• _BRIEF_
Word for word, copy the records and drop the pictures.

#### SOURCE DATA

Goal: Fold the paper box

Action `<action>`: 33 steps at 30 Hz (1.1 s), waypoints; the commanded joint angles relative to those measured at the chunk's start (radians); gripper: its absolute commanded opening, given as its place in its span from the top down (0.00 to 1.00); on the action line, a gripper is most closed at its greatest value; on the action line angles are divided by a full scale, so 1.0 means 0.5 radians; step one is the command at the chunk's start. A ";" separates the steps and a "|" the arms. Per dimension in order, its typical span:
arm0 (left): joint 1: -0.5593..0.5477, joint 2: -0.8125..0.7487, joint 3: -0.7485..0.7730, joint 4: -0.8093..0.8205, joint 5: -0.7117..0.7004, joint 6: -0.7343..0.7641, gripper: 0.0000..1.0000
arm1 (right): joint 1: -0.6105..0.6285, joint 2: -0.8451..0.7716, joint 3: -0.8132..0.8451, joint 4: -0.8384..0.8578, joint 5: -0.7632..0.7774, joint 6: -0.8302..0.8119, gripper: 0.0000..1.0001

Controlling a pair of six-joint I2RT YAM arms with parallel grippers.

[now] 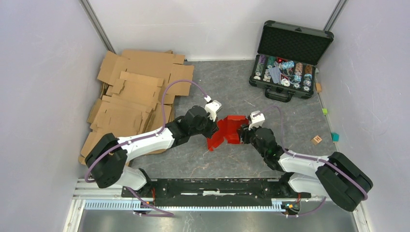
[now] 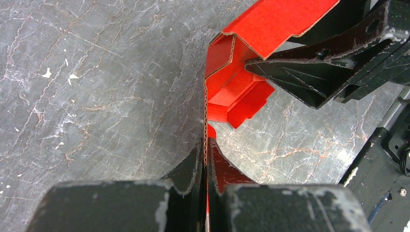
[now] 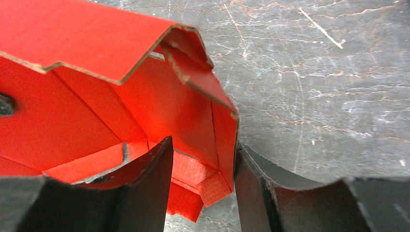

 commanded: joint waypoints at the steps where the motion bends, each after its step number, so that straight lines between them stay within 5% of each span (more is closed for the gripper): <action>1: -0.012 0.008 0.018 0.096 0.035 0.013 0.96 | 0.012 -0.129 0.068 -0.219 0.140 -0.078 0.44; 8: -0.014 0.006 0.023 0.080 0.023 0.022 0.96 | 0.011 -0.167 0.066 -0.307 0.191 -0.065 0.45; 16: -0.015 0.009 0.032 0.068 0.035 0.030 0.96 | 0.012 -0.149 0.059 -0.225 0.021 -0.124 0.62; 21: -0.015 -0.003 0.034 0.059 0.031 0.032 0.95 | 0.005 -0.232 0.030 -0.248 0.117 -0.148 0.38; 27: -0.014 0.022 0.049 0.039 0.032 0.041 0.95 | -0.061 -0.429 -0.075 -0.171 0.184 -0.184 0.31; 33: -0.019 0.020 0.050 0.037 0.039 0.041 0.95 | -0.194 -0.327 -0.031 -0.072 -0.088 -0.257 0.29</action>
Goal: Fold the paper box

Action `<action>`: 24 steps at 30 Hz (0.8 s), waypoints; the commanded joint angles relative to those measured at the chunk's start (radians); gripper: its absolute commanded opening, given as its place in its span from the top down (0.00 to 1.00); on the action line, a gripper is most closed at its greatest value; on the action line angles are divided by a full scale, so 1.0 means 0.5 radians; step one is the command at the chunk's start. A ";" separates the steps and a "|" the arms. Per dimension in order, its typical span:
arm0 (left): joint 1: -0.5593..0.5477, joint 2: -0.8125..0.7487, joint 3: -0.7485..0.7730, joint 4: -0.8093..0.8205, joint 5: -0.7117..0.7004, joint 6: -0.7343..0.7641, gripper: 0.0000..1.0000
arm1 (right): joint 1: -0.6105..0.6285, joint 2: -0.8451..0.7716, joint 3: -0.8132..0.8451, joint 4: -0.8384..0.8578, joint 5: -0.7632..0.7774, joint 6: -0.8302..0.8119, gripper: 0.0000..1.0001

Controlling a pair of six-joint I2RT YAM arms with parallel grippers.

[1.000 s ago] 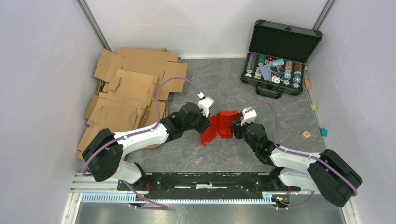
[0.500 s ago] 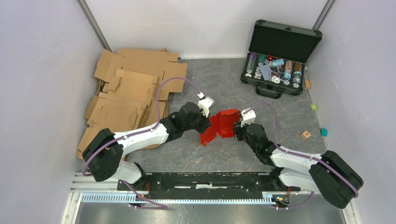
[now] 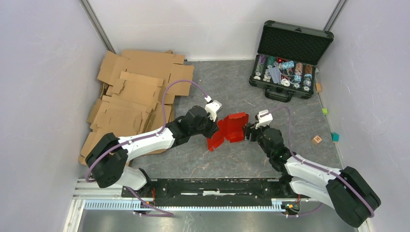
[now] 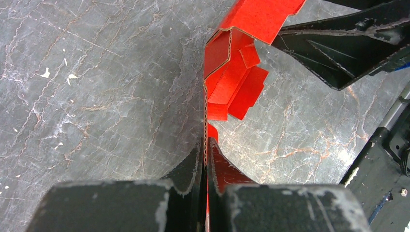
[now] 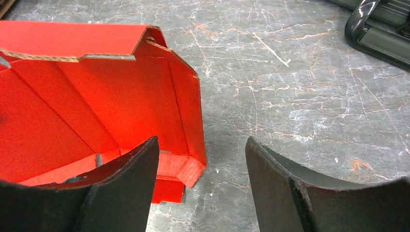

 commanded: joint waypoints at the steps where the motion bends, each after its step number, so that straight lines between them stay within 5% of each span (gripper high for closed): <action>1: -0.018 0.006 0.050 0.027 0.033 0.040 0.95 | -0.072 0.110 0.041 0.142 -0.196 -0.070 0.29; 8: -0.018 -0.002 0.053 0.021 0.036 0.044 0.95 | -0.117 0.310 0.124 0.192 -0.533 -0.081 0.37; 16: -0.024 -0.028 0.048 0.018 0.048 0.059 0.95 | -0.118 0.343 0.123 0.279 -0.777 -0.101 0.63; 24: -0.027 -0.016 0.060 0.006 0.067 0.062 0.95 | -0.117 0.387 0.148 0.245 -0.755 -0.100 0.66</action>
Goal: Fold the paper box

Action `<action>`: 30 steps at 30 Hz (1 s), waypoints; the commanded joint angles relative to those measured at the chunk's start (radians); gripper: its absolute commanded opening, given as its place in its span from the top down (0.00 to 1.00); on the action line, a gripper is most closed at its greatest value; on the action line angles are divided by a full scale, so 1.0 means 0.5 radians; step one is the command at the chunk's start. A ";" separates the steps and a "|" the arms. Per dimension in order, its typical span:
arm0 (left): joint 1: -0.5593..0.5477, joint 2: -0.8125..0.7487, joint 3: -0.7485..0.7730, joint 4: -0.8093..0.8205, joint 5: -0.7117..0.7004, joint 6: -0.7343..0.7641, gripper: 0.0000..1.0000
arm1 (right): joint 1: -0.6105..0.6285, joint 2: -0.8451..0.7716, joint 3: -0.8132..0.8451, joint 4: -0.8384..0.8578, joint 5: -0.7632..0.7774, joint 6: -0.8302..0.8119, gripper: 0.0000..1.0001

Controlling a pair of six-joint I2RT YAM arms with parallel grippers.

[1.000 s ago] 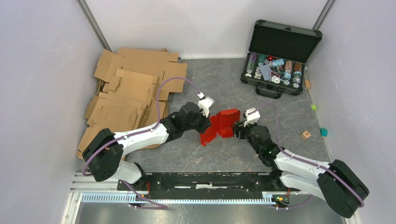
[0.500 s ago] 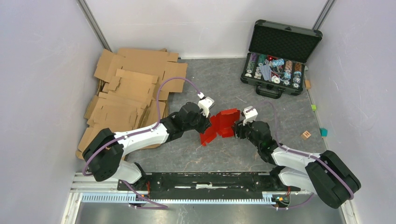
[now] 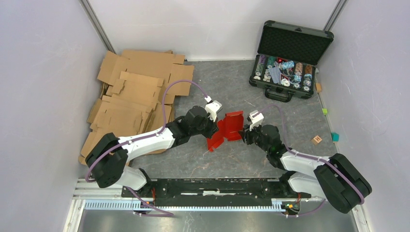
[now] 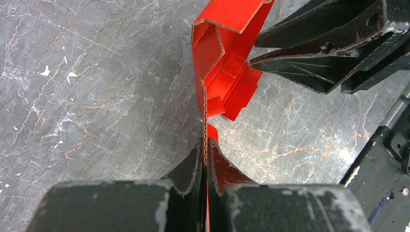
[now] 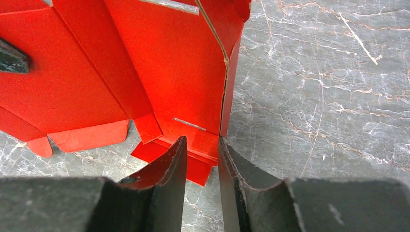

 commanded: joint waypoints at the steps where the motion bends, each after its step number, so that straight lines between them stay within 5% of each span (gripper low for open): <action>1: -0.023 -0.014 0.059 0.019 0.072 0.063 0.95 | 0.010 0.041 0.113 0.082 -0.035 -0.008 0.66; 16: -0.045 0.002 0.103 -0.047 0.077 0.119 0.95 | 0.006 0.151 0.259 -0.066 0.381 0.029 0.68; 24: -0.047 -0.002 0.109 -0.072 0.026 0.122 0.95 | -0.047 0.100 0.238 -0.062 0.449 0.004 0.36; 30: -0.048 0.024 0.132 -0.082 0.007 0.122 0.95 | -0.131 0.064 0.181 0.062 0.175 -0.027 0.43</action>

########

• _ANSWER TO THIS EXERCISE_
Goal: Fold the paper box

Action `<action>`: 33 steps at 30 Hz (1.1 s), waypoints; the commanded joint angles relative to those measured at the chunk's start (radians); gripper: its absolute commanded opening, given as its place in its span from the top down (0.00 to 1.00); on the action line, a gripper is most closed at its greatest value; on the action line angles are divided by a full scale, so 1.0 means 0.5 radians; step one is the command at the chunk's start. A ";" separates the steps and a "|" the arms. Per dimension in order, its typical span:
arm0 (left): joint 1: -0.5593..0.5477, joint 2: -0.8125..0.7487, joint 3: -0.7485..0.7730, joint 4: -0.8093..0.8205, joint 5: -0.7117..0.7004, joint 6: -0.7343..0.7641, gripper: 0.0000..1.0000
arm1 (right): joint 1: -0.6105..0.6285, joint 2: -0.8451..0.7716, joint 3: -0.8132..0.8451, joint 4: -0.8384..0.8578, joint 5: -0.7632..0.7774, joint 6: -0.8302..0.8119, gripper: 0.0000..1.0001

Controlling a pair of six-joint I2RT YAM arms with parallel grippers.

[now] 
[now] 
[now] 

 commanded: joint waypoints at the steps where the motion bends, each after its step number, so that straight lines between them stay within 5% of each span (more is closed for the gripper): <action>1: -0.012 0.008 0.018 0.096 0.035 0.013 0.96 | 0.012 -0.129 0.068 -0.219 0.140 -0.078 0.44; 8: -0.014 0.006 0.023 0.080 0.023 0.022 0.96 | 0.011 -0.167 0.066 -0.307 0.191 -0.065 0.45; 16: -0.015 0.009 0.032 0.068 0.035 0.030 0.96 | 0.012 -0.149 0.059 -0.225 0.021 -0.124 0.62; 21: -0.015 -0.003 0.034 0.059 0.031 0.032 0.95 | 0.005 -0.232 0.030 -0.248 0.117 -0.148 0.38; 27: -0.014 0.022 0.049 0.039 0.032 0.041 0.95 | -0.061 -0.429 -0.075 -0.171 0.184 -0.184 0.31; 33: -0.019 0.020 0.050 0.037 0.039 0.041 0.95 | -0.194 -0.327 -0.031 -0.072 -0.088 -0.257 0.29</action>
Goal: Fold the paper box

Action `<action>`: 24 steps at 30 Hz (0.8 s), waypoints; the commanded joint angles relative to those measured at the chunk's start (radians); gripper: its absolute commanded opening, given as its place in its span from the top down (0.00 to 1.00); on the action line, a gripper is most closed at its greatest value; on the action line angles are divided by a full scale, so 1.0 means 0.5 radians; step one is the command at the chunk's start. A ";" separates the steps and a "|" the arms. Per dimension in order, its typical span:
arm0 (left): joint 1: -0.5593..0.5477, joint 2: -0.8125..0.7487, joint 3: -0.7485..0.7730, joint 4: -0.8093..0.8205, joint 5: -0.7117..0.7004, joint 6: -0.7343..0.7641, gripper: 0.0000..1.0000
arm1 (right): joint 1: -0.6105..0.6285, joint 2: -0.8451..0.7716, joint 3: -0.8132..0.8451, joint 4: -0.8384..0.8578, joint 5: -0.7632..0.7774, joint 6: -0.8302..0.8119, gripper: 0.0000..1.0001

Controlling a pair of six-joint I2RT YAM arms with parallel grippers.

[1.000 s ago] 
[0.500 s ago] 
[now] 
[now] 
[now] 

 commanded: joint waypoints at the steps where the motion bends, each after its step number, so that straight lines between them stay within 5% of each span (gripper high for closed): <action>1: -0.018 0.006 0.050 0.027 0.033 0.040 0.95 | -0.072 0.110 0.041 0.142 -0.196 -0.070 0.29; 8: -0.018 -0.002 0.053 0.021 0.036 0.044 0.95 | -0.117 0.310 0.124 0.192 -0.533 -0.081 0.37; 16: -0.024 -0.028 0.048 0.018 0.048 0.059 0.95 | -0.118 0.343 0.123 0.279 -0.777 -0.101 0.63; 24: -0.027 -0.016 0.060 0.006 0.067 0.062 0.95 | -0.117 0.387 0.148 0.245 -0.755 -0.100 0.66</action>
Goal: Fold the paper box

Action `<action>`: 30 steps at 30 Hz (1 s), waypoints; the commanded joint angles relative to those measured at the chunk's start (radians); gripper: its absolute commanded opening, given as its place in its span from the top down (0.00 to 1.00); on the action line, a gripper is most closed at its greatest value; on the action line angles are divided by a full scale, so 1.0 means 0.5 radians; step one is the command at the chunk's start. A ";" separates the steps and a "|" the arms. Per dimension in order, its typical span:
arm0 (left): joint 1: -0.5593..0.5477, joint 2: -0.8125..0.7487, joint 3: -0.7485..0.7730, joint 4: -0.8093..0.8205, joint 5: -0.7117..0.7004, joint 6: -0.7343..0.7641, gripper: 0.0000..1.0000
arm1 (right): joint 1: -0.6105..0.6285, joint 2: -0.8451..0.7716, joint 3: -0.8132..0.8451, joint 4: -0.8384..0.8578, joint 5: -0.7632..0.7774, joint 6: -0.8302..0.8119, gripper: 0.0000..1.0001

Controlling a pair of six-joint I2RT YAM arms with parallel grippers.

[1.000 s ago] 
[0.500 s ago] 
[now] 
[now] 
[now] 

 commanded: joint waypoints at the steps where the motion bends, each after its step number, so that straight lines between them stay within 5% of each span (gripper low for open): <action>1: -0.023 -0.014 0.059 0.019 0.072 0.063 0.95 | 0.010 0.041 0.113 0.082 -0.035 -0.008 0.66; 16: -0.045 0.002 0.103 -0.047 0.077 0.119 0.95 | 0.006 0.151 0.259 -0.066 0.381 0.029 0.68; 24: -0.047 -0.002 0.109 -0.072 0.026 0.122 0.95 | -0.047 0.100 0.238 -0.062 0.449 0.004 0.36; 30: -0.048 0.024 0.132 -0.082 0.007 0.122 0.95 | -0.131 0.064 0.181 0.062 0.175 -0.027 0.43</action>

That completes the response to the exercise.